Festlich schönes Wiedersehen
Wer kennt das Paar Christo und Jeanne-Claude nicht, die gerne „Verpackungskünstler“ genannten und damit weit unterschätzten Arbeiter an der Wirklichkeit, die sie wie kaum andere Künstler präsent haben werden lassen in der Natur, in den Städten und deren Gärten oder Parks?
Angefangen haben beide mit Packages, irgendwie unheilvoll, jedenfalls geheimnisvoll gemachten Verpackungen von Irgendetwas in ölig schimmenden Folien, fest und rutschsicher gehalten von Paketbändern, die eine innere (Un-)Form markiert haben. Jeanne-Claude, die 2009 bereits verstarb, hatte bei ihrem ersten Treffen mit Christo eine Gänsehaut, als dieser ihr seine dunkle Wohnung in New York öffnet, in der all diese verschnürten Gegenstände lagerten und so aussahen, als wollte sie wirklich niemand auspacken. Oder doch?

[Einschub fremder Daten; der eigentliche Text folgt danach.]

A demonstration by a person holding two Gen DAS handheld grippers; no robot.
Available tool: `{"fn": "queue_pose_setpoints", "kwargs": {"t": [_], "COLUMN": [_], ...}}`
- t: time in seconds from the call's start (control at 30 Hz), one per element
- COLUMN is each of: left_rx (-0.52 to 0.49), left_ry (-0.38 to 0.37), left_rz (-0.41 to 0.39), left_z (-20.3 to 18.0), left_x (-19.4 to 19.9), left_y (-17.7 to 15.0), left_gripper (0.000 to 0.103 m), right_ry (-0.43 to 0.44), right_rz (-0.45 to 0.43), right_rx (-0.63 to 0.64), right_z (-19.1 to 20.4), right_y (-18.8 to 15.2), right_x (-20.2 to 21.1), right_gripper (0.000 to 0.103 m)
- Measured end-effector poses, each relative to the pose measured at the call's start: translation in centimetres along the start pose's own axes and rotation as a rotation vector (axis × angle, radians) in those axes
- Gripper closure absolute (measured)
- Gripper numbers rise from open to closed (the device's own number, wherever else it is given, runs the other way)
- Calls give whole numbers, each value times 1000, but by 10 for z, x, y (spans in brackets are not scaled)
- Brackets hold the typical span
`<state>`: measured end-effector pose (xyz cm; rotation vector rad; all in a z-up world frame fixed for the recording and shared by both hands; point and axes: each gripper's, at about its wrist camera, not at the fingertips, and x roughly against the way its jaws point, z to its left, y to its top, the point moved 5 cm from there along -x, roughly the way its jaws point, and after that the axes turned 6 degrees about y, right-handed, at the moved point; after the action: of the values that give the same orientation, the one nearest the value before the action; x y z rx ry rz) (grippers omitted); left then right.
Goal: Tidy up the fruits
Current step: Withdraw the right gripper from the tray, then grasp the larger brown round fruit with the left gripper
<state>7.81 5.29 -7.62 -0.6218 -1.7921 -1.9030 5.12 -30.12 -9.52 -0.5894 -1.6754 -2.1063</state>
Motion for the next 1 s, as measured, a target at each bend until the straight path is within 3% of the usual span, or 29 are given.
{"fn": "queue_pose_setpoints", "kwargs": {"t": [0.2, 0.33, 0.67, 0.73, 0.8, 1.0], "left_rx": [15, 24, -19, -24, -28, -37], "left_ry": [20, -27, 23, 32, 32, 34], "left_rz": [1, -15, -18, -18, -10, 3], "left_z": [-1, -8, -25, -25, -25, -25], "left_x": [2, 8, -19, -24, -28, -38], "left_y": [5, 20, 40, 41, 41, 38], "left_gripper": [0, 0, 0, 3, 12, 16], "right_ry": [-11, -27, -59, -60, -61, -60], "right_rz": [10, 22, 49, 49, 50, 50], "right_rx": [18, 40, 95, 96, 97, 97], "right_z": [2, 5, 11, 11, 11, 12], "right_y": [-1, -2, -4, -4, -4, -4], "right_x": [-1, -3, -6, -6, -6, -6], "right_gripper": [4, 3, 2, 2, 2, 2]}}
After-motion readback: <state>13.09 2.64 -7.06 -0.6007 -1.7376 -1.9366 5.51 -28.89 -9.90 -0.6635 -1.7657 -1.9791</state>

Verhüllen, um zu entschleiern, das war damals kein neues künstlerisches Konzept, aber wohl niemand hat es derart perfektioniert wie das Künstlerpaar, das nicht nur den Tag der Geburt gemeinsam hatte, sondern offensichtlich auch die Sicht auf die Welt, wie sie auch sein könnte. Verpackt. Eingepackt. Umhüllt. Neugeformt, verfremdet, charakterisiert, wesentlich gemacht. Jedes ihrer Projekte – manche davon haben Jahrzehnte gebraucht, bis sie realisiert werden konnten - sei „wie ein Stück unseres Lebens“ gewesen, so Christo in der Rückschau, für manchen von uns kann das möglicherweise ebenso sein. Der verhüllte Reichstag in Berlin beispielsweise oder die goldgelben Stege im Lago Iseo in Oberitalien, die 2016 Hunderttausende anzogen. Oder die verpackte Pont Neuf in Paris, die Gates im Central Park New Yorks und das unglaublich poetische Projekt der Verhüllten Bäume in Riehen/Basel.
Für viele wird mit dieser bilderreichen Publikation eine Art Wiedersehen möglich, Erinnerungen an die großartigen Begegnungen mit diesem ausgewöhnlich authentischen Werk, das auf den großformatigen Seiten lebendig wird. Der hier ebenfalls ausführlich zelebrierte Blick auf die frühen Arbeiten baut dem Christo-Jeanne-Claude-Einsteiger eine schöne Brücke ins tiefere Verständnis dieser immer öffentlichen Arbeiten, die sich einer Musealisierung und durchgehenden Vermarktung durch ihre Größe und das Temporäre widersetzen. Und die so sehr wie kaum ein anderes Werk die Architekten, die Architektur, die ganze Welt ins Spiel gebracht haben und das noch machen, denn Christo ist lebendig wie nie!
Neben der umfassenden fotografischen Dokumentation durch Wolfgang Volz, die auch unscharfe sw-Fotos der beiden Künstler beinhaltet, deren ganzer Gestus jedoch den Bildfehler mehr als nur verzeihlich macht, enthält das Buchschwergewicht neben der aktualisierten Einleitung von Paul Goldberger auch ein längeres, teils sehr bewegendes Gespräch zwischen dem Künstlerpaar und dem Autor kurz vor Jeanne-Claudes Tod Ende 2009. Es gibt ein Werkverzeichnis, Literatur und eine unverständlich entpersönlichte, vor allem auf das Werk zielende Biografie.⇥Be. K.